# Exercises to help improve seat and leg position.



## chadeka (Dec 8, 2010)

Hi All,
I had my father take some videos of me riding today; I looked at them and I looked HORRIBLE! I've been riding for five years, but with college I have few opportunities to ride...and I've noticed/felt that I am not as stable as I used to be. My right leg is all over the place when I canter, but the left one is solid. Trotting is a whole different story. I'm fearing that I'm getting back into my old riding habits of not gripping the horse. Knowing from several people (and my own experience) I know that my horse rides like a Cadillac, so I figure it's me just getting out of riding shape. Thankfully my boy is a good sport and didn't do anything despite my bad posture!

Any tips? What are your opinions of doing two point and stirrup-less in the saddle? ANY exercises on or out of the saddle would be a great help.

Thanks again


----------



## MyBoyPuck (Mar 27, 2009)

For solid 2 point, I've been trotting and cantering around (mostly trotting since it's harder) with my stirrups abnormally short. 

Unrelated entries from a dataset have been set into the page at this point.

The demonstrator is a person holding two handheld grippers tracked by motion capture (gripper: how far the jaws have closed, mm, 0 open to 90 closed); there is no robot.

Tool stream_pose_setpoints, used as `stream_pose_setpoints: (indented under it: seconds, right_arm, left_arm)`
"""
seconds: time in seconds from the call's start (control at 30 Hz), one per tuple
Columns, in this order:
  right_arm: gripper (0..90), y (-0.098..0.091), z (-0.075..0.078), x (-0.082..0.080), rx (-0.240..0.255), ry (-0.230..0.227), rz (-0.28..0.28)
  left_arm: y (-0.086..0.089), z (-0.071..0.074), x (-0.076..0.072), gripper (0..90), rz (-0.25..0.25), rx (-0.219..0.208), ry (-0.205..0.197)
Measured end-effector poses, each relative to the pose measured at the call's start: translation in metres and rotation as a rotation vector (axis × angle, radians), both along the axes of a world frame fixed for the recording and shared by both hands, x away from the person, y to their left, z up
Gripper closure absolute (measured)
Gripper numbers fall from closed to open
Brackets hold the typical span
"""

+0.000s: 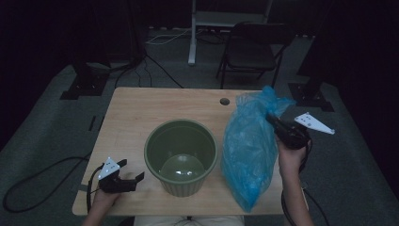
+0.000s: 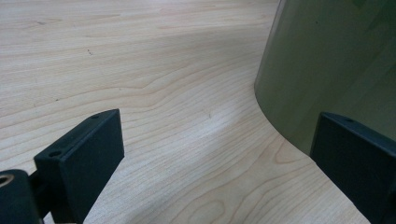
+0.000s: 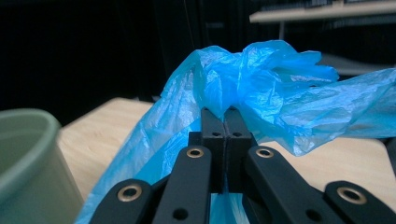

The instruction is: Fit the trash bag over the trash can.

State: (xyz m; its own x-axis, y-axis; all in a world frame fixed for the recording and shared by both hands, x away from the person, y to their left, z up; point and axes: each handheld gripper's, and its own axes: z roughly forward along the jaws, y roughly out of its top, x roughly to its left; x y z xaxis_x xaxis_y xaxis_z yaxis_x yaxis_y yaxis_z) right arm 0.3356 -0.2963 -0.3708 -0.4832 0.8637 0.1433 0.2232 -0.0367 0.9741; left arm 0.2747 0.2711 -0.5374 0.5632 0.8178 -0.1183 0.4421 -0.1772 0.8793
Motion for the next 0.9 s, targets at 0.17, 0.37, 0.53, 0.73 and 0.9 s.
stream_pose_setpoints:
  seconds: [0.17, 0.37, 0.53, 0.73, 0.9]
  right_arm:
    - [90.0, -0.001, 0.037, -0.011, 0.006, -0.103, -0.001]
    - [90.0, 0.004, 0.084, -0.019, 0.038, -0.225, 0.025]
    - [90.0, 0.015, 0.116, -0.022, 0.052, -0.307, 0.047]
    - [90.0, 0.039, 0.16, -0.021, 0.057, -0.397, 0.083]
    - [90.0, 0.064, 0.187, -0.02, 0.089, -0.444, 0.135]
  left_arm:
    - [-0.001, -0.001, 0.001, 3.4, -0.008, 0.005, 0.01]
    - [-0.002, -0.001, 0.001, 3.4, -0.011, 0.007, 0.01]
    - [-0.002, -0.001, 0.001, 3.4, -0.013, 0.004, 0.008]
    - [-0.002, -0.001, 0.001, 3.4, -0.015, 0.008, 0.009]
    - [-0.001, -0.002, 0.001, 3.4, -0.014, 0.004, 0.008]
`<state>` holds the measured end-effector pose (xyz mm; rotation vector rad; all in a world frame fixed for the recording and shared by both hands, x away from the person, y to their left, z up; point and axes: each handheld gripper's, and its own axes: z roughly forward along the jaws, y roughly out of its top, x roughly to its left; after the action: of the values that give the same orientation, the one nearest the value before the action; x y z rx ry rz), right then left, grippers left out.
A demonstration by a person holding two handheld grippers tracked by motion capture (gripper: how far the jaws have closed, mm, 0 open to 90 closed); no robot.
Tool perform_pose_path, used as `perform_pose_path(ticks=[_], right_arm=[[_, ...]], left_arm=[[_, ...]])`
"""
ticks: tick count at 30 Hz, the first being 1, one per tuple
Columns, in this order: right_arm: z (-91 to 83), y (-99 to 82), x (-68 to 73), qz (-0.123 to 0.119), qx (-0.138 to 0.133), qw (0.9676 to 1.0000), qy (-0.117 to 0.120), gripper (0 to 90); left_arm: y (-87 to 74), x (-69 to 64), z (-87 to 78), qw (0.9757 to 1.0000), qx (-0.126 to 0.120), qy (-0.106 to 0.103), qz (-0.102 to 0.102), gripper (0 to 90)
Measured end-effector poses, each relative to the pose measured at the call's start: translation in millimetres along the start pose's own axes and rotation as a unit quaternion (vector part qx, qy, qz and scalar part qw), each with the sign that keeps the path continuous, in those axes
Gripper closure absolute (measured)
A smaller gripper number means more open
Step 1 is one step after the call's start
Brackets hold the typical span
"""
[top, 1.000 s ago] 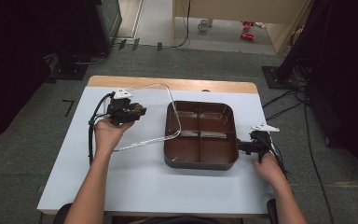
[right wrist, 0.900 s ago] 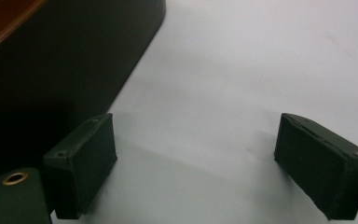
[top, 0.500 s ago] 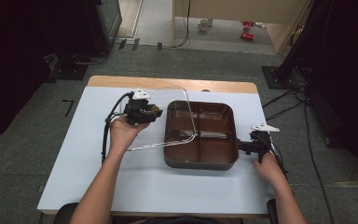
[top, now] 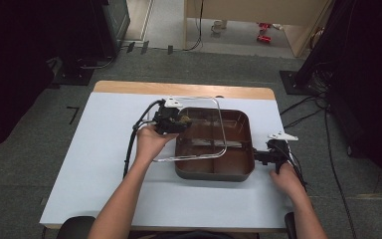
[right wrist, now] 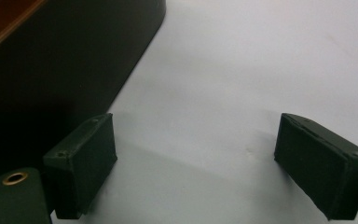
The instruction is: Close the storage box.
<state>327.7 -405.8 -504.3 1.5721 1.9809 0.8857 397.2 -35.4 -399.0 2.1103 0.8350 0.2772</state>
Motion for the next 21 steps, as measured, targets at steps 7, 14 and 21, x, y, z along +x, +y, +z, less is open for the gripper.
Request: perform_pose_path(ticks=[7, 14, 21], right_arm=[[-0.1, 0.0, 0.0, 0.0, 0.0, 1.0, 0.0, 12.2], [-0.1, 0.0, 0.1, 0.001, 0.001, 1.0, 0.0, 12.1], [0.0, 0.0, -0.1, -0.001, 0.0, 1.0, 0.0, 12.1]], left_arm=[[9.6, -23.1, 22.4, 0.9997, 0.012, -0.013, 0.017, 59.6], [13.3, -43.3, 41.9, 0.9989, 0.029, -0.016, 0.032, 59.5], [13.3, -61.6, 56.3, 0.998, 0.04, -0.012, 0.047, 59.5]])
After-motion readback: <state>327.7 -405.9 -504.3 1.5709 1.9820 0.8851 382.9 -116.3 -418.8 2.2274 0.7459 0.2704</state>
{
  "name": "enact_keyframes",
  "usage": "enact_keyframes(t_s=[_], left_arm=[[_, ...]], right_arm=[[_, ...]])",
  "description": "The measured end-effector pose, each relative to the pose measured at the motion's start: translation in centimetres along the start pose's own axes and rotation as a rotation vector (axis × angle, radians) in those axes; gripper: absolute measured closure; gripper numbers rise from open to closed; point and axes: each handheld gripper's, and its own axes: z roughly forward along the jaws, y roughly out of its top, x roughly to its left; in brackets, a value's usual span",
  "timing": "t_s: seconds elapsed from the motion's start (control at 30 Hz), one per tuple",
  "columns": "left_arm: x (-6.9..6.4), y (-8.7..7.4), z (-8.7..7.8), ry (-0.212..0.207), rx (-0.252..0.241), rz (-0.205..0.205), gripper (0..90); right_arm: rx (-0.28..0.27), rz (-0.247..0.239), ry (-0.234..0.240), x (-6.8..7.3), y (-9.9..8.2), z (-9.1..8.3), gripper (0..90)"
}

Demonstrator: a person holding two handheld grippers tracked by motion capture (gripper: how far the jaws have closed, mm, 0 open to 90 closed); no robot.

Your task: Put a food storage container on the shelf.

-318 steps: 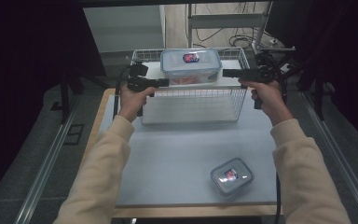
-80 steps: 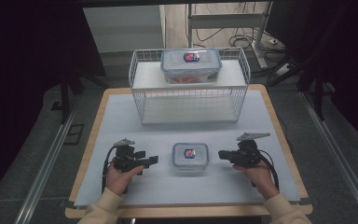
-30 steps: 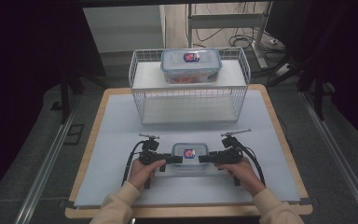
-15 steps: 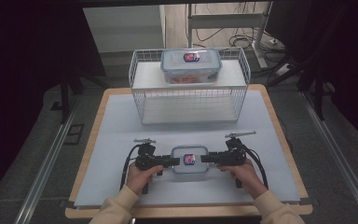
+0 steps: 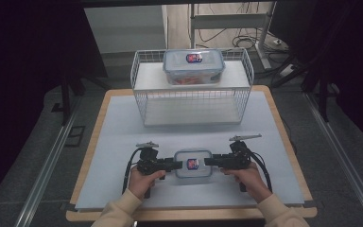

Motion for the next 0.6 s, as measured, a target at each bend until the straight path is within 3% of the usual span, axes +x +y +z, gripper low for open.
enact_keyframes(t_s=[0.6], left_arm=[[-1.3, 0.9, -0.9, 0.017, -0.04, 0.059, 52.0]], right_arm=[[-0.042, -0.074, -0.013, 1.2, 0.9, -1.2, 51.8]])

For overall seat, I've been doing sitting trot without stirrups just to try to get the correct muscle memory re-established. 

Other exercises are, 

while trotting, post every 3 beats, not two. For added difficulty, mix is a few steps of two point. 

Trotting and cantering grids with either very loose reins or no reins so all you have for balance is yourself. 

Riding with one leg out of the stirrups, alternating every so often. This one more than any will show you which leg is doing most of the work. 

Off horse, pilates. Ouch but they work for stronger core.


----------